→ WHAT IS REQUIRED
Give back the full listing exactly, setting the pictures aside.

→ GIVEN INFORMATION
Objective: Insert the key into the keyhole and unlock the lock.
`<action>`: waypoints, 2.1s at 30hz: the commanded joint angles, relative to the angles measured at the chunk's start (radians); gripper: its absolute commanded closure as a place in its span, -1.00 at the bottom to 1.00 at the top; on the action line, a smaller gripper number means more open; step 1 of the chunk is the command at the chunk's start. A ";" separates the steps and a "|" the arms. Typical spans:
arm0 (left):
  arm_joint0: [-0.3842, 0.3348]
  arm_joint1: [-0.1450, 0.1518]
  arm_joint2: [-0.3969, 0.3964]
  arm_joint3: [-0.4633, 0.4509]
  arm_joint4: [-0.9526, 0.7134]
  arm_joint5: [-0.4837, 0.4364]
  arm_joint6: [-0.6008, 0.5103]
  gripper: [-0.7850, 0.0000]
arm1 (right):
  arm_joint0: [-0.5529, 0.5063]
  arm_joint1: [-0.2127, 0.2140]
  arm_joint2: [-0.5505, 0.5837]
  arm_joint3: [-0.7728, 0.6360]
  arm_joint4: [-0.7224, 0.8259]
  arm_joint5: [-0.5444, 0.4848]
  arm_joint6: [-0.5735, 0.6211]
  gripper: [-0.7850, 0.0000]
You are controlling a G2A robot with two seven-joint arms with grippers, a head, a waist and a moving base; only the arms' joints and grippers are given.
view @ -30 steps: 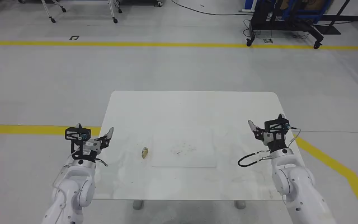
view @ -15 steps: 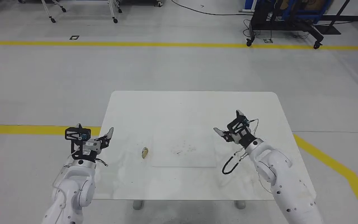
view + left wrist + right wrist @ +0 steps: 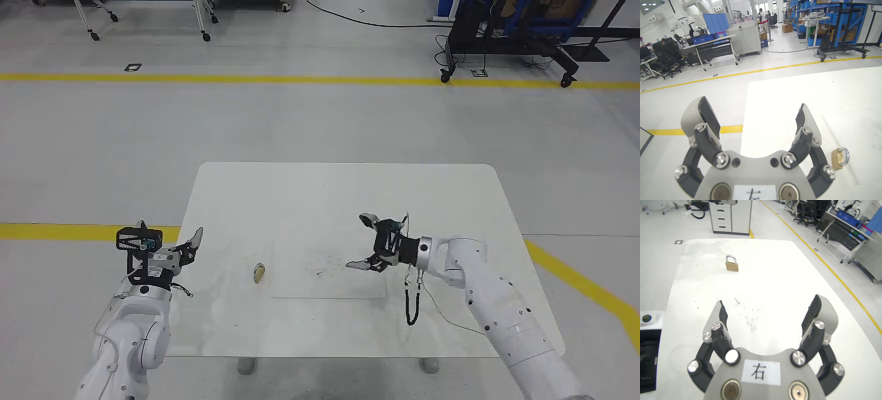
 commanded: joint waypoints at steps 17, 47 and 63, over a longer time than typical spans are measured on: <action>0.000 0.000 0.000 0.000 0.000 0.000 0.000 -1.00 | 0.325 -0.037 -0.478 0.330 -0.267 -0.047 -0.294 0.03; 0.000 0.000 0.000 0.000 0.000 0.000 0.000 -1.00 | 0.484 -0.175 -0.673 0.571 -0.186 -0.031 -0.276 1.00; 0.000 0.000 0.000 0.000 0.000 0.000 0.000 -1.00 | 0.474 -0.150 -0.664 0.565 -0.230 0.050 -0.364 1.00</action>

→ SOLUTION TO THE EXERCISE
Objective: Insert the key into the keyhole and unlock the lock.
`<action>`: waypoints, 2.1s at 30hz: the commanded joint angles, relative to the angles measured at the chunk's start (radians); gripper: its absolute commanded closure as a place in its span, -1.00 at the bottom to 1.00 at the top; on the action line, a smaller gripper number means more open; step 1 of the chunk is the command at the chunk's start. A ";" separates the steps and a "|" the arms. Typical spans:
arm0 (left):
  arm_joint0: [-0.3842, 0.3348]
  arm_joint1: [-0.1450, 0.1518]
  arm_joint2: [-0.3969, 0.3964]
  arm_joint3: [-0.4633, 0.4509]
  arm_joint4: [-0.9526, 0.7134]
  arm_joint5: [-0.4837, 0.4364]
  arm_joint6: [-0.6008, 0.5103]
  gripper: [-0.7850, 0.0000]
arm1 (right):
  arm_joint0: [-0.5529, 0.5063]
  arm_joint1: [-0.2127, 0.2140]
  arm_joint2: [-0.5505, 0.5837]
  arm_joint3: [-0.7728, 0.6360]
  arm_joint4: [-0.7224, 0.8259]
  arm_joint5: [-0.5444, 0.4848]
  arm_joint6: [-0.5735, 0.6211]
  gripper: [-0.7850, 0.0000]
You are controlling a G2A robot with two seven-joint arms with grippers, a head, a waist and a moving base; only the arms' joints and grippers are given.
view @ -30 steps: 
view @ -15 steps: 
view + left wrist + right wrist @ +0 steps: 
 commanded: joint waypoints at steps 17, 47 and 63, over a longer time than typical spans are measured on: <action>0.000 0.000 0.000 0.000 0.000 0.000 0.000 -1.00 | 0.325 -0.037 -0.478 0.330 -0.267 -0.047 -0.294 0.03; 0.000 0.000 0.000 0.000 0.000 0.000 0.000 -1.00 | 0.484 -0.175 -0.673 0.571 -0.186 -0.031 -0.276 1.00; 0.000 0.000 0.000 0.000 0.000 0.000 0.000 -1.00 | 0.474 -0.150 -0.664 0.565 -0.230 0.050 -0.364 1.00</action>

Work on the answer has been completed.